What to work on
Repeat the records. Match each character exactly.

Data for analysis
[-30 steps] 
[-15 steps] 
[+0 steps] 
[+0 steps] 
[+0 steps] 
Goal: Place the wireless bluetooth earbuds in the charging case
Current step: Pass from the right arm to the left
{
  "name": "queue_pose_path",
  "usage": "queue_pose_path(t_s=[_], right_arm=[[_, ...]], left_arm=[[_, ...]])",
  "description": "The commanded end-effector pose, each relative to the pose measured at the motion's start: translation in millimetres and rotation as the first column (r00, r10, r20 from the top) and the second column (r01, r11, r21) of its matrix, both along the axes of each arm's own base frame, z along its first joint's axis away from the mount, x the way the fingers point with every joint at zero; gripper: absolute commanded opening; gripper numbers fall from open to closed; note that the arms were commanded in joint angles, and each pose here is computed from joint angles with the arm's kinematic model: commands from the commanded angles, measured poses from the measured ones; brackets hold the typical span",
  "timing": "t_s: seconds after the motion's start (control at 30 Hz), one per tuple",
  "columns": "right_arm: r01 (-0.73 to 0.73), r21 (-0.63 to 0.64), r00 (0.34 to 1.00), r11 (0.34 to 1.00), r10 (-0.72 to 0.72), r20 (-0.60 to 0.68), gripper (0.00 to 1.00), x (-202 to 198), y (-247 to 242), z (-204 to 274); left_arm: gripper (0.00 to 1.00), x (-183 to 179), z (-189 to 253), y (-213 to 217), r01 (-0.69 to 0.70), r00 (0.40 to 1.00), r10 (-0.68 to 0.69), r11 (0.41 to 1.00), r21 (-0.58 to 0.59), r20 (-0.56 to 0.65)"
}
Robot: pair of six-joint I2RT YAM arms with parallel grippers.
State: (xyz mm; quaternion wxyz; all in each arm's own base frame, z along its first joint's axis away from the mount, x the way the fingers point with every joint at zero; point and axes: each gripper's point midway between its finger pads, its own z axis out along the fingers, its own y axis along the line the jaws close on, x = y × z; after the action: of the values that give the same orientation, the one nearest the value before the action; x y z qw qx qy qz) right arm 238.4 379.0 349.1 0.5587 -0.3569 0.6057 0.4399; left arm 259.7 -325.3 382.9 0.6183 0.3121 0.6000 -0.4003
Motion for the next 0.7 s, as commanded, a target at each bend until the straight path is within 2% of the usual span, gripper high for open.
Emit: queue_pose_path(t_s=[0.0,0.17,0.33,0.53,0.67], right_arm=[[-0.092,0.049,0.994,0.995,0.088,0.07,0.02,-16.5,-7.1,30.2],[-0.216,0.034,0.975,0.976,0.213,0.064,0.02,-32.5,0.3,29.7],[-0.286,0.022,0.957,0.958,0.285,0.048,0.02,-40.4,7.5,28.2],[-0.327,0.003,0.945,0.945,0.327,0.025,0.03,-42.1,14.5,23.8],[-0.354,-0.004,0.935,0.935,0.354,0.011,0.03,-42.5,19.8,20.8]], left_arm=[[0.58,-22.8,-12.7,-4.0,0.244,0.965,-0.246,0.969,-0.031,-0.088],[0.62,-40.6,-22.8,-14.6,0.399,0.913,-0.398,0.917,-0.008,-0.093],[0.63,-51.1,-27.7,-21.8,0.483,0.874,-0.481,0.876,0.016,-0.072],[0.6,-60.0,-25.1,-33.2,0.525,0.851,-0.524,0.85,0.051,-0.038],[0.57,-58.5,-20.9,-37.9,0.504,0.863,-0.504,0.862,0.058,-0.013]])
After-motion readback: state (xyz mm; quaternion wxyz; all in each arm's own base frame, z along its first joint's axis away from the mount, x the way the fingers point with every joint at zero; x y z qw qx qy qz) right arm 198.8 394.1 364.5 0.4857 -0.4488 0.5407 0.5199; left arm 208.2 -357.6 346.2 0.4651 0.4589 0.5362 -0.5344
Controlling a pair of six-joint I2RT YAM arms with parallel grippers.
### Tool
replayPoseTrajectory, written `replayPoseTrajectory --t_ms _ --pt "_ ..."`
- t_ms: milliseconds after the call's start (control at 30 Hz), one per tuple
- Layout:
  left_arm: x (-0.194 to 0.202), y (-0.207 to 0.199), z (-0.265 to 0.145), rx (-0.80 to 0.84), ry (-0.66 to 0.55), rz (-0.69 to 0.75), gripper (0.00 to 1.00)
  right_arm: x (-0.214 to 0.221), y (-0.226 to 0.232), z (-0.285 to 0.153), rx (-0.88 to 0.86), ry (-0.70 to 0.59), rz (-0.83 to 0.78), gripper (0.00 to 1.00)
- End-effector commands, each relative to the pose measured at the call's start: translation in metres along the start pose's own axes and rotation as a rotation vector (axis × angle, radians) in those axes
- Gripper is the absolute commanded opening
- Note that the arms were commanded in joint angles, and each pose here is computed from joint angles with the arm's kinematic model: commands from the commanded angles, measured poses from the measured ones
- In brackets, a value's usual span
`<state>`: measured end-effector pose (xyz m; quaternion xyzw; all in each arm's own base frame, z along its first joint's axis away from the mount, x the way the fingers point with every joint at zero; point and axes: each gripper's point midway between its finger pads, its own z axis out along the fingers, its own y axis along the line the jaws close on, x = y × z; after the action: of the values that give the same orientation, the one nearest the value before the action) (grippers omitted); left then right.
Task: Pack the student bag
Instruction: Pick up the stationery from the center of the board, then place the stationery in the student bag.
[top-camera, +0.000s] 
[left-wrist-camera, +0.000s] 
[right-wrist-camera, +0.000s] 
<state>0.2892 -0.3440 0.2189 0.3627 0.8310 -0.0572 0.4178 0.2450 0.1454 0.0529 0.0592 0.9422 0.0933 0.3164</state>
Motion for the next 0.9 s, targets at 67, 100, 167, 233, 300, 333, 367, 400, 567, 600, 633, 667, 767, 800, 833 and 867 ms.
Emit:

Worked solution
[-30 steps] 
[-15 steps] 
[+0 steps] 
[+0 steps] 
[+0 steps] 
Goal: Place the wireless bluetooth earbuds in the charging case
Current step: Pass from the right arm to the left
{
  "name": "queue_pose_path",
  "usage": "queue_pose_path(t_s=[_], right_arm=[[_, ...]], left_arm=[[_, ...]])",
  "description": "The commanded end-effector pose, each relative to the pose measured at the motion's start: translation in millimetres and rotation as the first column (r00, r10, r20 from the top) and the second column (r01, r11, r21) of its matrix, both along the axes of each arm's own base frame, z along its first joint's axis away from the mount, x the way the fingers point with every joint at zero; gripper: absolute commanded opening; gripper numbers fall from open to closed; note that the arms were commanded in joint angles, and each pose here is computed from joint angles with the arm's kinematic model: commands from the commanded angles, measured poses from the measured ones; brackets hold the typical span",
  "timing": "t_s: seconds after the motion's start (control at 30 Hz), one per tuple",
  "columns": "right_arm: r01 (-0.73 to 0.73), r21 (-0.63 to 0.64), r00 (0.34 to 1.00), r11 (0.34 to 1.00), r10 (-0.72 to 0.72), r20 (-0.60 to 0.68), gripper (0.00 to 1.00), x (-202 to 198), y (-247 to 242), z (-204 to 274); left_arm: gripper (0.00 to 1.00), x (-183 to 179), z (-189 to 253), y (-213 to 217), r01 (-0.69 to 0.70), r00 (0.40 to 1.00), r10 (-0.68 to 0.69), r11 (0.41 to 1.00), r21 (-0.58 to 0.59), r20 (-0.56 to 0.65)"
}
Robot: pair of six-joint I2RT YAM arms with parallel grippers.
State: (xyz mm; quaternion wxyz; all in each arm's own base frame, z along its first joint's axis away from the mount, x the way the fingers point with every joint at zero; point and axes: each gripper's point midway between its finger pads, its own z axis out along the fingers, its own y axis along the line the jaws close on, x = y × z; after the action: of the values that give the same orientation, the one nearest the value before the action; x y z qw qx qy qz) right arm 238.4 379.0 349.1 0.5587 -0.3569 0.6057 0.4399; left arm 259.7 -325.3 382.9 0.6183 0.3121 0.6000 -0.4003
Motion for the next 0.7 s, as commanded, a target at each bend until the straight path is within 2% of the usual span, gripper high for open.
Emit: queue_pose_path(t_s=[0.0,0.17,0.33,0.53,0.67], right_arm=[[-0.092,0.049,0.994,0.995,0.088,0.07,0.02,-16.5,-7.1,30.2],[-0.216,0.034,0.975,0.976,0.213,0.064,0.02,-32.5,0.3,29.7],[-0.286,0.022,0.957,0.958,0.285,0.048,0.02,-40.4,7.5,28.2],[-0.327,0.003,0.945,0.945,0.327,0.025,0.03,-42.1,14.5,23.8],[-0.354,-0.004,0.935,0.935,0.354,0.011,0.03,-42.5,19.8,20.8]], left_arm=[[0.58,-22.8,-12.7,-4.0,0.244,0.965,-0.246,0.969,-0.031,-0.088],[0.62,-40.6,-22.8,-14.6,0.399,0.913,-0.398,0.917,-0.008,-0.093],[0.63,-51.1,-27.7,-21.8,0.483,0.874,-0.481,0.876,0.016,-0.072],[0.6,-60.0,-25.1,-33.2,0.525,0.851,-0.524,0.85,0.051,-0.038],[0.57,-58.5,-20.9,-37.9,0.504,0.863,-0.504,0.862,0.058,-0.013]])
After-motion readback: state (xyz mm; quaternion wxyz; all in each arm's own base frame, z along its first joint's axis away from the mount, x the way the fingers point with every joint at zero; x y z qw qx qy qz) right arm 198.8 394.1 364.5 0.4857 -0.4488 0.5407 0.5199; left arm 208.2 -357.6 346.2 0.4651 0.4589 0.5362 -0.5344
Controlling a pair of six-joint I2RT YAM arms with parallel grippers.
### Tool
replayPoseTrajectory, written `replayPoseTrajectory --t_ms _ --pt "_ ..."`
- t_ms: milliseconds after the call's start (control at 30 Hz), one per tuple
- Layout:
  left_arm: x (-0.194 to 0.202), y (-0.207 to 0.199), z (-0.265 to 0.145), rx (-0.80 to 0.84), ry (-0.66 to 0.55), rz (-0.69 to 0.75), gripper (0.00 to 1.00)
  right_arm: x (-0.214 to 0.221), y (-0.226 to 0.232), z (-0.285 to 0.153), rx (-0.88 to 0.86), ry (-0.70 to 0.59), rz (-0.83 to 0.78), gripper (0.00 to 1.00)
- End-effector commands, each relative to the pose measured at the call's start: translation in metres along the start pose's own axes and rotation as a rotation vector (axis × angle, radians) in those axes
- Gripper is the absolute commanded opening
- Note that the arms were commanded in joint angles, and each pose here is computed from joint angles with the arm's kinematic model: commands from the commanded angles, measured poses from the measured ones
- In brackets, a value's usual span
`<state>`: measured end-effector pose (xyz m; quaternion xyzw; all in each arm's own base frame, z along its first joint's axis away from the mount, x the way the fingers point with every joint at zero; point and axes: each gripper's point midway between its finger pads, its own z axis out along the fingers, its own y axis along the line the jaws close on, x = y × z; after the action: of the values that give the same orientation, the one nearest the value before the action) (grippers omitted); left then right.
Task: Pack the student bag
Instruction: Pick up the stationery from the center of the board, then place the stationery in the student bag.
[top-camera, +0.000s] 
[left-wrist-camera, +0.000s] 
[right-wrist-camera, +0.000s] 
<state>0.2892 -0.3440 0.2189 0.3627 0.8310 -0.0572 0.4178 0.2450 0.1454 0.0529 0.0592 0.9422 0.0933 0.3164</state>
Motion for the next 0.9 s, targets at 67, 100, 167, 233, 300, 333, 367, 400, 567, 600, 633, 667, 767, 800, 833 and 867 ms.
Emit:

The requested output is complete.